• **ASSIGNMENT**:
Give back the lines of the entries below exactly as written, from the first line to the line holding "In this document the", both included, with the pictures omitted.

• **DATA LISTING**:
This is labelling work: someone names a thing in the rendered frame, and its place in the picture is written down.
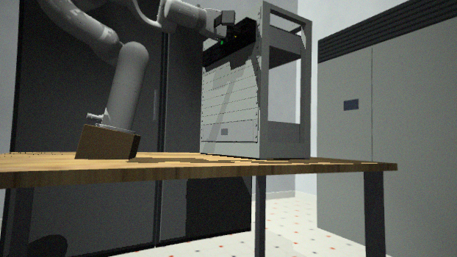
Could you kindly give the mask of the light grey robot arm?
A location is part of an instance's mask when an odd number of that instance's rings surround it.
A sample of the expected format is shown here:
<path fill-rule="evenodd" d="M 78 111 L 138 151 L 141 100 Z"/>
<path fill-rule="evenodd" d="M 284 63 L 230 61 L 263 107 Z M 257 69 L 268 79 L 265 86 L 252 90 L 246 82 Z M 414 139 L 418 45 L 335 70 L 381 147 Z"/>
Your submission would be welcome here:
<path fill-rule="evenodd" d="M 116 67 L 104 115 L 88 113 L 87 119 L 96 120 L 99 123 L 96 126 L 101 128 L 135 134 L 132 125 L 149 55 L 142 44 L 129 42 L 124 45 L 114 30 L 85 13 L 107 1 L 129 8 L 140 23 L 168 34 L 176 31 L 177 24 L 200 31 L 206 12 L 200 4 L 193 6 L 182 0 L 160 0 L 157 20 L 152 21 L 142 14 L 137 0 L 37 0 L 58 27 L 89 45 L 100 59 Z"/>

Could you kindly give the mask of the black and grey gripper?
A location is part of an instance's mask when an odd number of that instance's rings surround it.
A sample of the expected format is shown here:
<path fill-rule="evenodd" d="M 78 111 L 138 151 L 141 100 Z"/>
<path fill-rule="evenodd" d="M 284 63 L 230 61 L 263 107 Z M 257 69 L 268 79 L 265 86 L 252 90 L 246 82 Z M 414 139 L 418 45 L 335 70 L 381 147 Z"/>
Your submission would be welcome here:
<path fill-rule="evenodd" d="M 221 11 L 209 8 L 204 8 L 204 10 L 206 12 L 206 20 L 203 28 L 199 31 L 199 33 L 203 36 L 208 37 L 212 40 L 222 40 L 223 42 L 226 42 L 229 35 L 238 36 L 241 34 L 242 30 L 235 26 L 219 25 L 214 28 L 214 19 L 216 19 L 216 17 L 221 14 Z"/>

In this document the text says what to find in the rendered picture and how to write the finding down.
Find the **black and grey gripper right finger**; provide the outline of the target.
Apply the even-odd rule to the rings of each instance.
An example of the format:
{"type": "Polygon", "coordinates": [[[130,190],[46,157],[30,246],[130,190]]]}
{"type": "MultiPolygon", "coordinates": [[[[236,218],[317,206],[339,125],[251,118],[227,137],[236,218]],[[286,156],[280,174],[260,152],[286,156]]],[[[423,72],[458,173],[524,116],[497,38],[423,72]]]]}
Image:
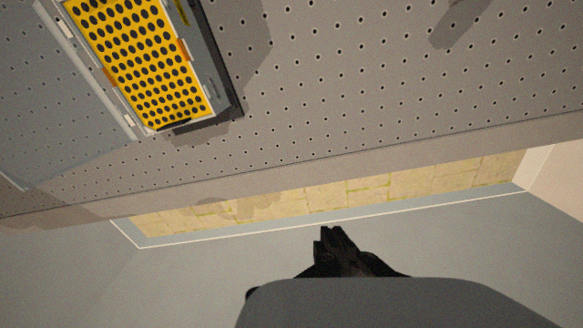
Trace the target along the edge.
{"type": "Polygon", "coordinates": [[[331,231],[342,248],[342,278],[412,277],[396,272],[375,254],[360,251],[341,226],[333,226],[331,231]]]}

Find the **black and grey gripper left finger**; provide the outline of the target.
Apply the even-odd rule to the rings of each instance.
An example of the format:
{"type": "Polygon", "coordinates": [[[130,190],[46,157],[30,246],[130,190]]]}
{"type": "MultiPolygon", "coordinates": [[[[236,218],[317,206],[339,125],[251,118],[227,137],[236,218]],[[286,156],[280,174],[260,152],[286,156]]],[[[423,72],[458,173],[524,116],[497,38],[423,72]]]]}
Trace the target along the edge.
{"type": "MultiPolygon", "coordinates": [[[[313,260],[313,266],[294,278],[342,278],[342,248],[327,226],[321,226],[321,240],[313,241],[313,260]]],[[[258,287],[246,292],[245,302],[258,287]]]]}

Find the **grey flat base plate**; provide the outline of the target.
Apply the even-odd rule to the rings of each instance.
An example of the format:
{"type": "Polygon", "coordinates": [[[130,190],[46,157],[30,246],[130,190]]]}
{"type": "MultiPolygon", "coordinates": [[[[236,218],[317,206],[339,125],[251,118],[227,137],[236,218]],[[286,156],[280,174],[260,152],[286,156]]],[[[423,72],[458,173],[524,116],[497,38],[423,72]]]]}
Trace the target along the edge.
{"type": "Polygon", "coordinates": [[[583,0],[200,2],[245,116],[0,174],[0,220],[583,111],[583,0]]]}

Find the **yellow plate with rows of dark holes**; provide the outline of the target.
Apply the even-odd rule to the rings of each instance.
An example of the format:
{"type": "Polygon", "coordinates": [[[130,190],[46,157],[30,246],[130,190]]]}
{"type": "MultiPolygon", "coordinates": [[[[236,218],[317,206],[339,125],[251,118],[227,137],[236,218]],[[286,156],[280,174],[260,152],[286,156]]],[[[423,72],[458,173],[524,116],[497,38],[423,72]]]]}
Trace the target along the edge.
{"type": "Polygon", "coordinates": [[[145,126],[159,132],[212,113],[159,0],[63,5],[145,126]]]}

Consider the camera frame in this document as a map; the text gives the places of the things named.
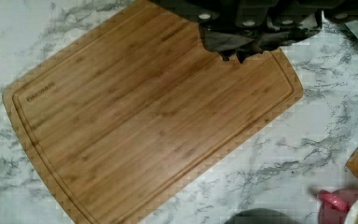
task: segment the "gray marble veining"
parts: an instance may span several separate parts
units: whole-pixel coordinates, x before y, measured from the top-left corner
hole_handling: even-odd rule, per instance
[[[131,2],[0,0],[0,224],[72,223],[23,152],[3,89]],[[220,224],[258,207],[317,223],[316,190],[358,187],[344,166],[358,147],[358,42],[325,22],[283,50],[304,86],[301,101],[142,223]]]

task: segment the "bamboo cutting board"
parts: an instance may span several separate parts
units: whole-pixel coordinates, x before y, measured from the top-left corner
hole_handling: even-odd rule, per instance
[[[280,50],[224,63],[197,24],[127,7],[10,85],[36,171],[76,223],[136,223],[302,96]]]

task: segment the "engraved logo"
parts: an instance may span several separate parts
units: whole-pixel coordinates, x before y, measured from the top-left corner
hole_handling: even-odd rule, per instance
[[[36,93],[27,96],[27,101],[31,102],[34,99],[36,99],[37,97],[41,96],[43,93],[47,92],[49,89],[51,89],[51,87],[55,86],[54,82],[50,82],[47,86],[45,86],[43,89],[37,91]]]

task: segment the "white marble surface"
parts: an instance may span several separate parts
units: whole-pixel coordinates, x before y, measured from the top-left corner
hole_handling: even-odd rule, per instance
[[[40,180],[2,105],[3,89],[128,0],[0,0],[0,224],[71,223]],[[358,42],[330,23],[284,48],[303,99],[142,223],[220,224],[250,208],[317,223],[318,189],[358,187],[344,164],[358,147]]]

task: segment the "marble countertop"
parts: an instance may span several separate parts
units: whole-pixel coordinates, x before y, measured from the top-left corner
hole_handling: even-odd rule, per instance
[[[118,13],[130,0],[0,0],[0,224],[72,223],[14,134],[3,89]],[[358,147],[358,42],[324,22],[283,48],[304,97],[142,223],[225,223],[251,208],[317,223],[319,189],[358,188],[345,162]]]

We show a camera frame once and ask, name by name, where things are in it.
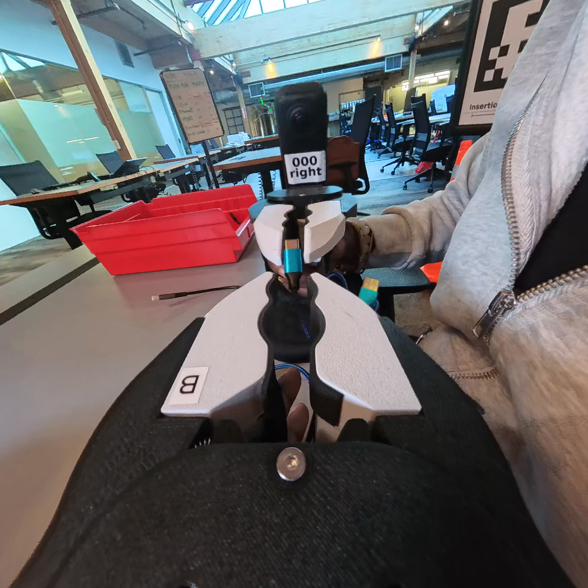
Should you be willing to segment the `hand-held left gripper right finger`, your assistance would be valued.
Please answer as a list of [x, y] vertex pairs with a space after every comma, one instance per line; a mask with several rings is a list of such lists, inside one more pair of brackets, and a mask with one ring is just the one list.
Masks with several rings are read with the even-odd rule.
[[335, 442], [345, 424], [380, 416], [413, 416], [422, 405], [377, 313], [348, 290], [314, 273], [309, 278], [309, 398], [315, 440]]

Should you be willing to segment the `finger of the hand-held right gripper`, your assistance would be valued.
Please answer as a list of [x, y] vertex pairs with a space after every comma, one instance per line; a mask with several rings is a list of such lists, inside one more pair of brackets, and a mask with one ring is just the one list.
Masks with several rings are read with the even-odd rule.
[[262, 256], [276, 266], [283, 266], [284, 224], [292, 205], [268, 204], [254, 221], [254, 234]]
[[346, 219], [340, 201], [311, 203], [305, 217], [298, 220], [299, 238], [304, 264], [320, 261], [341, 241]]

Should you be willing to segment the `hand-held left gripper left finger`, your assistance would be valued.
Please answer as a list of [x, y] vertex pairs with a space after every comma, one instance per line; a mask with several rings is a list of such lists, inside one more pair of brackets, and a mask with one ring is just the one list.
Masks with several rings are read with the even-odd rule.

• **EXERCISE SOLUTION**:
This is labelling work: someone names a thing in the rendered frame, and its place in the picture is written down.
Could you kindly give the mask of the light grey robot arm?
A location is part of an instance's mask when an odd number of that instance's rings surround it.
A sample of the expected format is shown here:
<path fill-rule="evenodd" d="M 78 111 L 138 151 L 141 100 Z"/>
<path fill-rule="evenodd" d="M 284 63 L 230 61 L 263 107 Z M 257 69 L 268 79 L 265 86 L 252 90 L 246 82 Z M 414 139 L 418 45 L 335 70 L 381 147 Z"/>
Your submission would be welcome here:
<path fill-rule="evenodd" d="M 116 67 L 104 115 L 88 113 L 87 119 L 96 120 L 99 123 L 96 126 L 101 128 L 135 134 L 132 125 L 149 55 L 142 44 L 129 42 L 124 45 L 114 30 L 85 13 L 107 1 L 129 8 L 140 23 L 168 34 L 176 31 L 177 24 L 200 31 L 206 12 L 200 4 L 193 6 L 182 0 L 160 0 L 157 20 L 152 21 L 142 14 L 137 0 L 37 0 L 58 27 L 89 45 L 100 59 Z"/>

Could you kindly give the mask of the black and grey gripper?
A location is part of an instance's mask when an odd number of that instance's rings surround it.
A sample of the expected format is shown here:
<path fill-rule="evenodd" d="M 78 111 L 138 151 L 141 100 Z"/>
<path fill-rule="evenodd" d="M 284 63 L 230 61 L 263 107 Z M 257 69 L 268 79 L 265 86 L 252 90 L 246 82 Z M 414 139 L 418 45 L 335 70 L 381 147 Z"/>
Your submission would be welcome here:
<path fill-rule="evenodd" d="M 221 11 L 209 8 L 204 8 L 204 10 L 206 12 L 206 20 L 203 28 L 199 31 L 199 33 L 203 36 L 208 37 L 212 40 L 222 40 L 223 42 L 226 42 L 229 35 L 238 36 L 241 34 L 242 30 L 235 26 L 219 25 L 214 28 L 214 19 L 216 19 L 216 17 L 221 14 Z"/>

In this document the text says what to find in the rendered picture and how to write the finding down.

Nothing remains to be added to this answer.